___ Data provided
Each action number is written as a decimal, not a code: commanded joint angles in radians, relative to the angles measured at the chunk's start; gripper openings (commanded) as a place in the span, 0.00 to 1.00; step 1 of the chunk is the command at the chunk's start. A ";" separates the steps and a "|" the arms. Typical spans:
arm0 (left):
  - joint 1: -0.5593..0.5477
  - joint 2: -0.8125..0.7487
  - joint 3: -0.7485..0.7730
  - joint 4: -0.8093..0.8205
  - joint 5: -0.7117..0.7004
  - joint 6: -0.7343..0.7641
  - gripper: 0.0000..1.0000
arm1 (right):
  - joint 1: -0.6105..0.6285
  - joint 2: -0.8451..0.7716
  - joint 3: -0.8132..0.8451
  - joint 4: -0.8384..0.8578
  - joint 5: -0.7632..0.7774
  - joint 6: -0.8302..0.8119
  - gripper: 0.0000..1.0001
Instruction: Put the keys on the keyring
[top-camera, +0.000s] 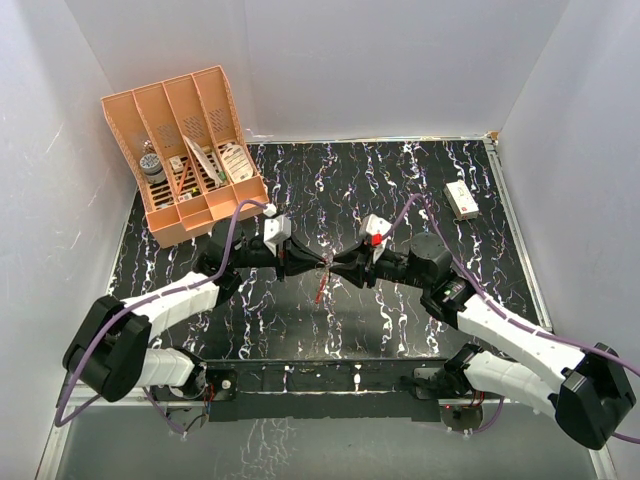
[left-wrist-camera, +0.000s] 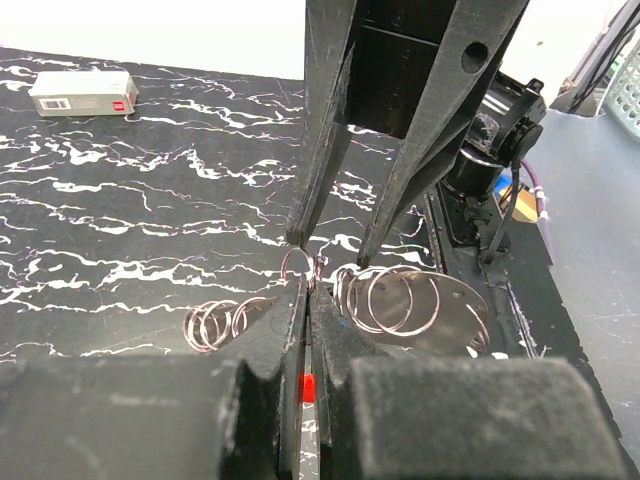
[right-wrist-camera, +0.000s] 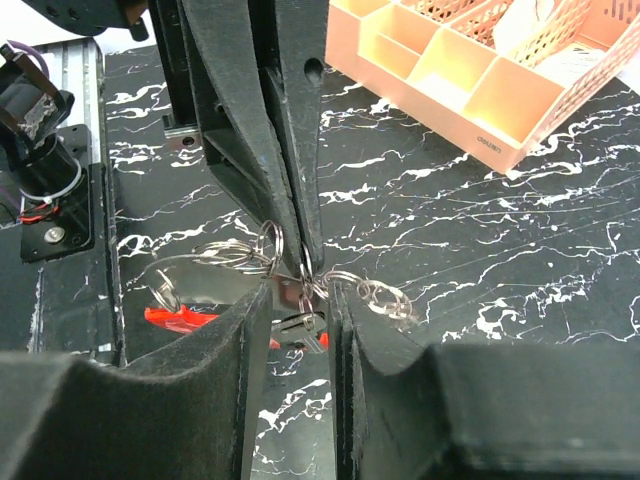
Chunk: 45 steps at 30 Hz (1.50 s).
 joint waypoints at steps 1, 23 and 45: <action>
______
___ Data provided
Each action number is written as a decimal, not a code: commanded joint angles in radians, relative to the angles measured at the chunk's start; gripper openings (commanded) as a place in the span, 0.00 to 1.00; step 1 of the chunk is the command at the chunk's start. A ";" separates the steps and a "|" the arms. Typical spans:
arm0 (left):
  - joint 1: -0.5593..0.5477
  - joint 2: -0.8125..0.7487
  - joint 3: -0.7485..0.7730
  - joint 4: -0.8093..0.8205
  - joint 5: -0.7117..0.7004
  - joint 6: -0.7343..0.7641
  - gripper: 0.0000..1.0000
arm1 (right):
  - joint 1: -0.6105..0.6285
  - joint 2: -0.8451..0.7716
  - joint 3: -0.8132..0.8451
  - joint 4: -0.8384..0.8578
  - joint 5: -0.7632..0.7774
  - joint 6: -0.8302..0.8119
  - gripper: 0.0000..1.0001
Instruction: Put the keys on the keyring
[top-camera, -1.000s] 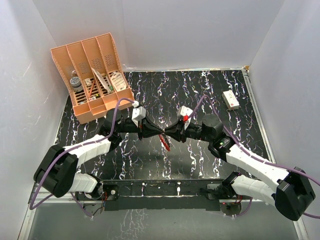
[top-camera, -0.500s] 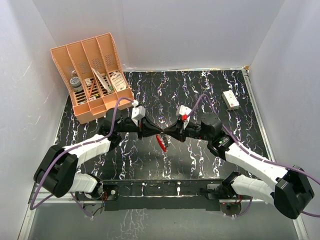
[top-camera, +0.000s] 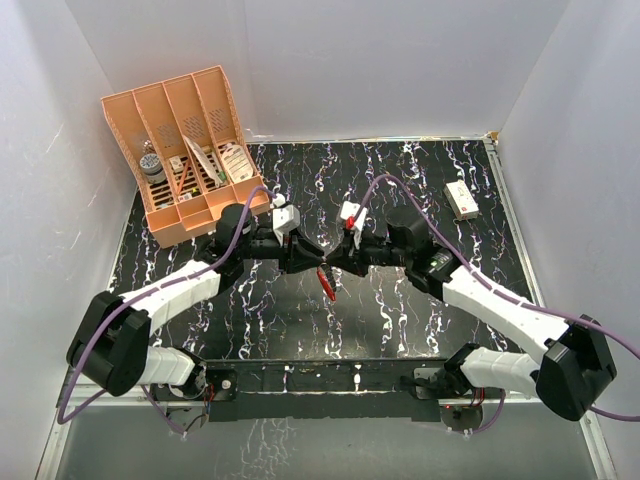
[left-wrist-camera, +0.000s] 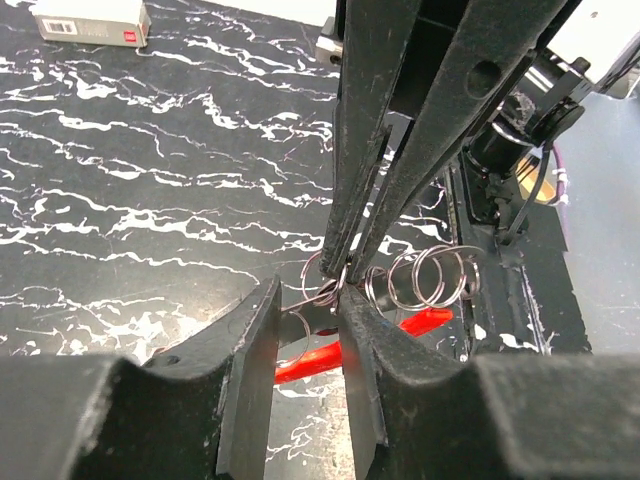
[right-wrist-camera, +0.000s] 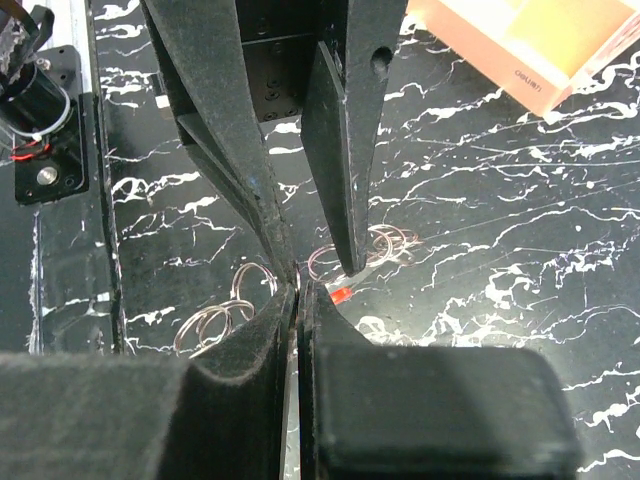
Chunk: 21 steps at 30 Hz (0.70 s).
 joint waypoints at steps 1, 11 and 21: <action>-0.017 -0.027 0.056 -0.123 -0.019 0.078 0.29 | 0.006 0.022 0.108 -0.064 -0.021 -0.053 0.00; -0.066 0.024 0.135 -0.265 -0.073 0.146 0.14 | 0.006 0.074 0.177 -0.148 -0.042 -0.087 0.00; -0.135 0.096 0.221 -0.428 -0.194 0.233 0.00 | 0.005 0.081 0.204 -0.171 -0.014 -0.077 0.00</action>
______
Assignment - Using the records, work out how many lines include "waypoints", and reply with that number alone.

Answer space - 2